Bashkim Arif, Director of Operations and Borders at Kosovo Customs, stressed that regarding the import trends, Customs statistics show that in the first weeks of April 2020 there is a declining trend of imports comparing with the first weeks of April 2019.  Whereas, there is an upward trend if we take into account the essential products, which are part of the agreement of the green corridor for free trade created recently in the region in coordination with CEFTA. Arifi stated that the import of essential products, with special emphasis on wheat and flour has been massive during this time.
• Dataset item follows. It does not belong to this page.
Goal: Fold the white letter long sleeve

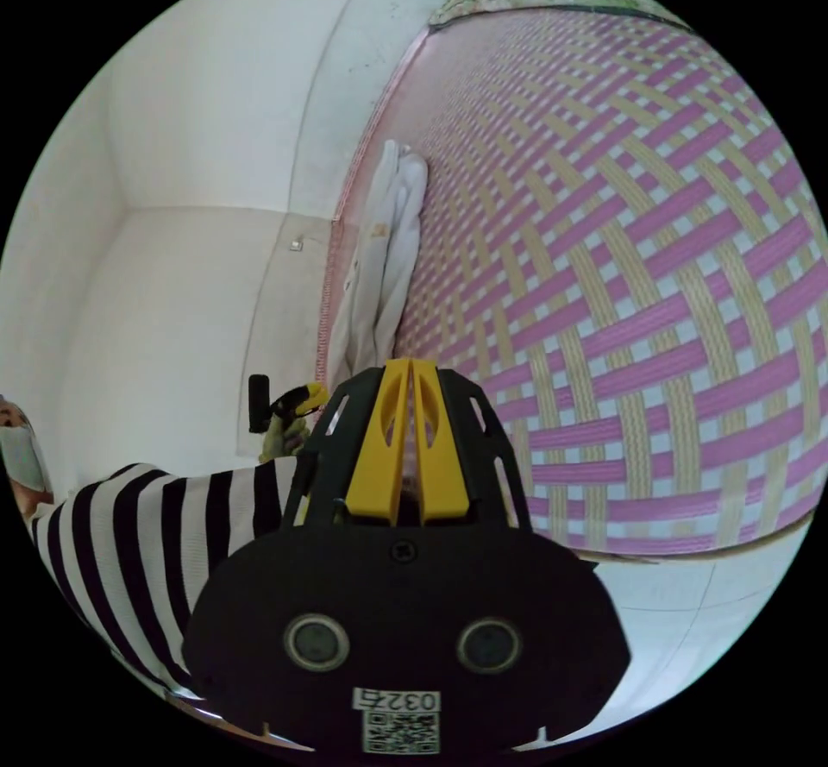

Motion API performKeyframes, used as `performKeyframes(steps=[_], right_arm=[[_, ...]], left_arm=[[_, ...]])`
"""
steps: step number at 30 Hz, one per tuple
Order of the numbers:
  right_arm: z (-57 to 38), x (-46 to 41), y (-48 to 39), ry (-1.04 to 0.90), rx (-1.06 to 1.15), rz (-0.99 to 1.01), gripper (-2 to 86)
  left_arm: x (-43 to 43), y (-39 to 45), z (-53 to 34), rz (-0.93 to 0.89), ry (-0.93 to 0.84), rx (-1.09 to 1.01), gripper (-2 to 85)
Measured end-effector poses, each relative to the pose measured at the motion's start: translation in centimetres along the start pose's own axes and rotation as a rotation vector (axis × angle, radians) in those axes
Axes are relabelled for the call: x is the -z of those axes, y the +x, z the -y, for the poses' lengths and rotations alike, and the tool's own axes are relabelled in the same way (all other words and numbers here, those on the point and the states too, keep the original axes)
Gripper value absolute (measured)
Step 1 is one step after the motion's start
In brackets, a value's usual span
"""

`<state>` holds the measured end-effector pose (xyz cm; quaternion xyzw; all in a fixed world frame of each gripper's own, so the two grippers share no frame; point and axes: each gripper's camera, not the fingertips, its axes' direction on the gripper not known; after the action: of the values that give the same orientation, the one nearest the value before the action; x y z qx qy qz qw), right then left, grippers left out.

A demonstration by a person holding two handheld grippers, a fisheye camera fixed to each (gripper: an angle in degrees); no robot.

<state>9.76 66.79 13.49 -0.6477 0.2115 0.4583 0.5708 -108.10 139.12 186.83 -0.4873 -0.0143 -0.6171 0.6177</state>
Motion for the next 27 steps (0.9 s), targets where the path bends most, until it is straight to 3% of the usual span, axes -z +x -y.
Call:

According to him, Kosovo’s main importing partners are Turkey and Germany, while Serbia ranks 12th. Furthermore, Arifi mentioned that Kosovo Customs has used the most optimal methods so that the supply, especially of essential goods, remains stable.

Hakif Gashi, Owner of Meridian Corporation, noted that as a result of various indicators that have emerged after the outbreak of the pandemic, statistics show a significant decline in consumption. He stressed that panic and uncertainty are continuing to shrink the daily consumption of citizens, while the closure of numerous economic activities and consequently the increase in unemployment, are orienting purchases mainly in essential products. According to Gashi, the percentages of consumption have dropped nearly 50% for food products, and 70% for luxury products. Gashi stated that cash injections into the economy are crucial at this time, and they should not only focus on survival, but on motivation for normal consumption.

Dardan Shala, Chief Executive Officer at M & Sillosi mentioned citizens’ panic buying for essential products, especially of flour in the first days of this crisis, while emphasizing that it was a quite challenging period for the flour production industry. According to him, the various problems that arose had to do initially with the dependence on imports, and consequently with the announcement of the abolition of the tax from Serbia, which conditioned this industry to keep stocks as small as possible. During the time when the demand was enormous, Shala emphasized that the revenues were high for this industry, but so were the costs of securing those quantities as the price for raw materials, packaging and transportation increased. According to Shala, as a result of citizens’ panic buying, this industry will now face new challenges to generate revenues. Moreover, Shala called on the institutions to take decisions in full coordination with the business community, so that businesses can contribute to the country’s budget and economic stability.

This virtual forum of the American Chamber of Commerce in Kosovo was supported by the European Bank for Reconstruction and Development.